An evolutionary perspective

Since that discovery, the Furies have been taking an evolutionary perspective in their studies on the significance of Gla in the blood clotting process. And since setting up their laboratory at the Marine Biological Laboratory, they have been studying the architecture of cone snail peptides that containGla, down to the very last atom. They are trying to understand what role it plays in the biochemistry of both blood clotting proteins and snail venom.

The next logical question is why this particular amino acid appears in such evolutionarily distant groups as mammals and molluscs.
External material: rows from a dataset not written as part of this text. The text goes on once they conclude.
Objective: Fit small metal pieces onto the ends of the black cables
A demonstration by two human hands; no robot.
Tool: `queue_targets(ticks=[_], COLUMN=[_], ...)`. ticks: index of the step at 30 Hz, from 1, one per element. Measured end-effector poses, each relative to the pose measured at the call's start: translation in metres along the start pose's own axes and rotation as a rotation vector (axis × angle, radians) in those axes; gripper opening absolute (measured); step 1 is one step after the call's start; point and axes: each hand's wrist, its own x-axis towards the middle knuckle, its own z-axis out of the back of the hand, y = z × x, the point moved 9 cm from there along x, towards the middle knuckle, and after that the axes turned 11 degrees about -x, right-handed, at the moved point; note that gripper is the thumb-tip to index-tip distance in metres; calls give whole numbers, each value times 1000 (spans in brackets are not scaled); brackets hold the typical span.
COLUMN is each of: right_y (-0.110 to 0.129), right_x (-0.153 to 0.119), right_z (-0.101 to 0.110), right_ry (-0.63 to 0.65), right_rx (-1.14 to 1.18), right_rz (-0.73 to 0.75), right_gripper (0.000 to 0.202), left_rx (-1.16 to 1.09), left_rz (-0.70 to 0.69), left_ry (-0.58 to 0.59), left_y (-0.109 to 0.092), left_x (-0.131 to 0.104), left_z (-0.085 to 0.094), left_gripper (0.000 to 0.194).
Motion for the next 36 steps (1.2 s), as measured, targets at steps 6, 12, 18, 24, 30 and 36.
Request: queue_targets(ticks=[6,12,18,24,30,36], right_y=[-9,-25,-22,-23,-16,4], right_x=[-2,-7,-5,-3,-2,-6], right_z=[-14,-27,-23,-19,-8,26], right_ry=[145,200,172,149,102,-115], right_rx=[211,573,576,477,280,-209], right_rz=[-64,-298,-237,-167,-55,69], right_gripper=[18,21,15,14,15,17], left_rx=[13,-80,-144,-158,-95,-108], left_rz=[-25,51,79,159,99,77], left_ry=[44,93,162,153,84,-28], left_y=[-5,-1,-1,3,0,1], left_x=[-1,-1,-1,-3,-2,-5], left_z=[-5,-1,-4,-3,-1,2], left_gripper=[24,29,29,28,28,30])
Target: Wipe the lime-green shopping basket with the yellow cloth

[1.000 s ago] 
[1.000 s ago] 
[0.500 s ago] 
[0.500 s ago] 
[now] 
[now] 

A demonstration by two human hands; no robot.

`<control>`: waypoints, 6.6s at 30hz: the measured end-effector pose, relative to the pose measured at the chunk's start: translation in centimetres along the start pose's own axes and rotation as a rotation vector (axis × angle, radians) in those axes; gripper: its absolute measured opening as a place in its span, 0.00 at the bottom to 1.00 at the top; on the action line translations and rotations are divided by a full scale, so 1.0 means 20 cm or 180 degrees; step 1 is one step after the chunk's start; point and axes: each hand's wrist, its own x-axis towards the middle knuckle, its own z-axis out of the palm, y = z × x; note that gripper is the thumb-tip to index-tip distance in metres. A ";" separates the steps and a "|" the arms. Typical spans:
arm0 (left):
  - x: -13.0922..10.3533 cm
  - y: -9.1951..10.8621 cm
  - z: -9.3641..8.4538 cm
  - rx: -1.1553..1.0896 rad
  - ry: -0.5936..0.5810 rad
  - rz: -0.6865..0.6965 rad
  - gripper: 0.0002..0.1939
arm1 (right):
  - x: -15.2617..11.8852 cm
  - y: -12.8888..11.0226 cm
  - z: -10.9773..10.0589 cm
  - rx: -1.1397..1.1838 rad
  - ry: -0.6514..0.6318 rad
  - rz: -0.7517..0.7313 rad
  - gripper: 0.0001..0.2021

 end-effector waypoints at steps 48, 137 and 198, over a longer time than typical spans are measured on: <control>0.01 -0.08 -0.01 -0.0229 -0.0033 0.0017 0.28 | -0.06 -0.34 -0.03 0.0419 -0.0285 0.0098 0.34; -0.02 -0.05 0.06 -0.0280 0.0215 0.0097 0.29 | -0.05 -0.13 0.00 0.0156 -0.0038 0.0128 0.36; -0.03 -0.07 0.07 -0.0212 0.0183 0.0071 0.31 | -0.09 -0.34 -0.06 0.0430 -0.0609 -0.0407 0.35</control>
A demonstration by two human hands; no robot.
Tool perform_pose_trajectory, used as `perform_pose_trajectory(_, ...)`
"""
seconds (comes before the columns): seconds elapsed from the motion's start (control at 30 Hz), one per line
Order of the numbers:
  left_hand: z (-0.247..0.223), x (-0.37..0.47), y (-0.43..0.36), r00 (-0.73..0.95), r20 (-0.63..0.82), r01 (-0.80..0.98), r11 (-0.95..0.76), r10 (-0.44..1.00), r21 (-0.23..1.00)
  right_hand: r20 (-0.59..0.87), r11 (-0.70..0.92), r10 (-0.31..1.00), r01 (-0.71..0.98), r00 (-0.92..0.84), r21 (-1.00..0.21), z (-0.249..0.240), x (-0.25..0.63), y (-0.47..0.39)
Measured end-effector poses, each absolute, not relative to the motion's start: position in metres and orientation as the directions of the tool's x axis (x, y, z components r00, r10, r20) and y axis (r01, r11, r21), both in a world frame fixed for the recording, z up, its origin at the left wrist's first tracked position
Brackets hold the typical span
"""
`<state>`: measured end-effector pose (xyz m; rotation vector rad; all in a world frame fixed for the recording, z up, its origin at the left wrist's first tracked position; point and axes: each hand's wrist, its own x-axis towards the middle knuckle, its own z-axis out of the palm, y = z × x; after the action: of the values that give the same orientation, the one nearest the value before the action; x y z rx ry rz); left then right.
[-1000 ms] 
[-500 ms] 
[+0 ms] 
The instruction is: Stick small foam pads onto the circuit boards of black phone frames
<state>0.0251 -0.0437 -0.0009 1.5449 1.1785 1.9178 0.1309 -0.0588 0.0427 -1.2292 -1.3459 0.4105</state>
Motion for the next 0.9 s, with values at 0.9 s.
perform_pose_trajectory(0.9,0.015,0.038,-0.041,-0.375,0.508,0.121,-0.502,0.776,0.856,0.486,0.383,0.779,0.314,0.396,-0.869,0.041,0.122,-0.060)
Together with postdoctoral Fellow Eva Czerwiec, the Furies have determined that snails and humans both produce Gla by the same chemical process. They expect, therefore, that Gla must exist in animals of many other phyla. To confirm this the Furies plan to look for the genetic evidence of Gla in other species.

The Furies now keep about 15 live cone snails on hand at the MBL for their research. These beautiful but ferocious creatures are held under lock-and-key at the Marine Resources Center, where they can be kept in waters warmed to a tropical temperature. When Eva Czerwiec reaches in to the tank to retrieve one of the snails, it's obvious that in addition to the amino acid Gla, the creatures share another trait with humans, this one gustatory. The elegantly patterned cone snail attached to the side of the tank is inching slowly within reach of a smaller brown snail that with the flicker of the larger snail's deadly harpoon, will soon become a fine meal of escargot.